“Willt Du die Blüthe des Frühen, die Früchte des Späteren Jahres,
Willt Du, was reizt und entzückt, willt Du was sättigt und nährt,
Willt Du den Himmel, die Erde mit einem Namen begreifen,
Nenn ich, Sacontala, Dich, und so ist Alles gesagt.”[144]
A. W. von Schlegel finds in it so striking a resemblance to our romantic drama that we might, he says, be inclined to suspect we owe this resemblance to the predilection for Shakespeare entertained by Sir William Jones, if the fidelity of his translation were not confirmed by other learned Orientalists. And Alex. von Humboldt says of Kalidasa that “tenderness in the expression of feeling, and richness of creative fancy, have assigned to him his lofty place amongst the poets of all nations.”
Voltaire went into ecstasies over a French translation of the Ezour-Veda, a Sanskrit poem in the style of the Purânas, quite an inferior production, written in the XVIIth century by a native convert of Robert de' Nobili. This French translation was published by Voltaire under the title, “L'Ezour-Vedam, traduit du Sanscritam par un Brame,” and he stated his belief that the original was four centuries older than Alexander, and that it was the most precious gift for which the West had been indebted to the East.
Adelung, as we have seen, found fault with Sir William Jones and Father Pons for overrating the claims of Sanskrit, and subsequent critics have gone so far as to assert that its literary and scientific value is very slight. Among the latest of these are M. Jules Oppert[145] and Prof. Key of University College, London. Their objections and arguments are met and discussed by Prof. Whitney in the seventh essay of his volume, in a tone so moderate and a treatment so thorough as to present a more than satisfactory vindication of the claims of Indo-European philology and ethnology to the serious attention and close study of every scholar. We are not aware that either Prof. Key or M. Oppert has cited the fact that, when the Indian rajah Rammohun Roy found the distinguished Sanskrit scholar Rosen at work in the British Museum upon an edition of the hymns of the Veda, he expressed his surprise at so useless an undertaking. It was not that the Indian philosopher looked upon all Vedic literature as worthless. On the contrary, he was of the opinion that the Upanishads were worthy of becoming the foundation of a new religion. The rajah most probably did not also consider the fact that, whatever might be the intrinsic literary merit of the Vedic hymns, they were none the less valuable to the comparative grammarian and philologist. For the purposes of grammatical construction, it is perfectly immaterial whether or not a text has the fire of genius or the inspiration of poetry.

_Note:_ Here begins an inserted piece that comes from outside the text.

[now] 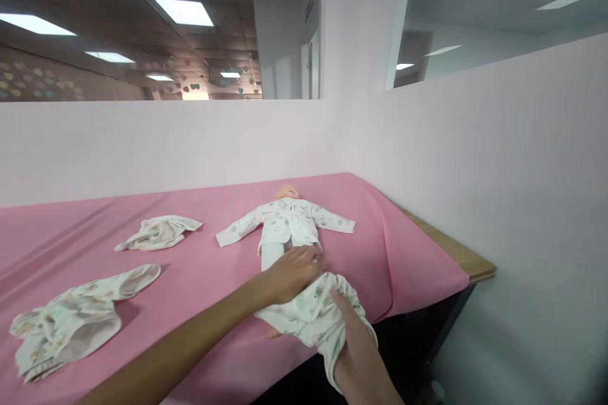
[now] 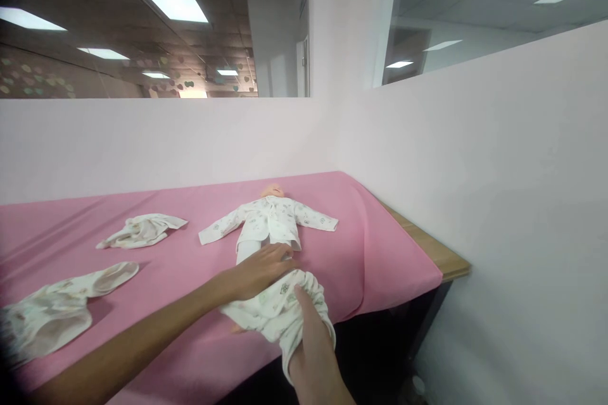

And here it may be mentioned that Rammohun Roy, the descendant on both the paternal and maternal side of the highest caste Brahmans, and familiar with the whole body of Vedic and Sanskrit literature, indirectly bears high testimony to one of the grandest results obtained by European study of Sanskrit literature. That result is the exposure of Brahmanism as a gross imposture. Against any attack on its social and religious errors, the Brahmans formerly entrenched themselves in the pretended warrant of high antiquity and the authority of the sacred works. “Thus say the Vedas” was a sufficient justification for any claim, and “That is not in the Vedas” an unanswerable argument against any objection. Although they threw every possible obstacle in the way of Europeans who strove to obtain a knowledge of Sanskrit and access to the Vedas, by refusing to teach them and by withholding the sacred books, these difficulties [pg 334] were finally overcome, and when the Vedas were read and understood it became apparent that fully one-half of the social and religious institutions of Brahmanism, as it existed down to the commencement of the present century, were not only without a shadow of authority in the Vedas, but absolutely opposed to the spirit and letter of its law. Thus, it is certain that nothing of the great characteristic feature of Brahmanism—the system of castes—can be found in the Vedas. The belief in the transmigration of souls and in the doctrines flowing from it has no existence there. And the Suttee, or system of widow immolation, the singular mingling of pantheistic philosophy with gross superstition, and the worship of the triad Brahma, Vishnu, and Civa, are all equally without Vedic foundation.
Robert de' Nobili discovered all this at an early period, and it was only when he first fought the Brahmans with their own weapons—the Vedas—that they were, for the first time, silenced. Rammohun Roy had his eyes opened at an early age to the idolatrous system of the Hindus, came out from among them, and openly attacked its pretensions. “I endeavored to show,” he says, “that the idolatry of the Brahmans was contrary to the practice of their ancestors, and to the principles of the ancient works and authorities which they profess to revere and obey.”
Prof. Whitney, referring to the same subject, says: “Each new phase of belief has sought in them (the sacred texts) its authority, has claimed to found itself upon them, and to be consistent with their teachings; and the result is that the sum of doctrine accepted and regarded as orthodox in modern India is incongruous beyond measure, a mass of inconsistencies”: a summing up that might, we regret to say, be truthfully made of a Christian country of far higher civilization than that of India.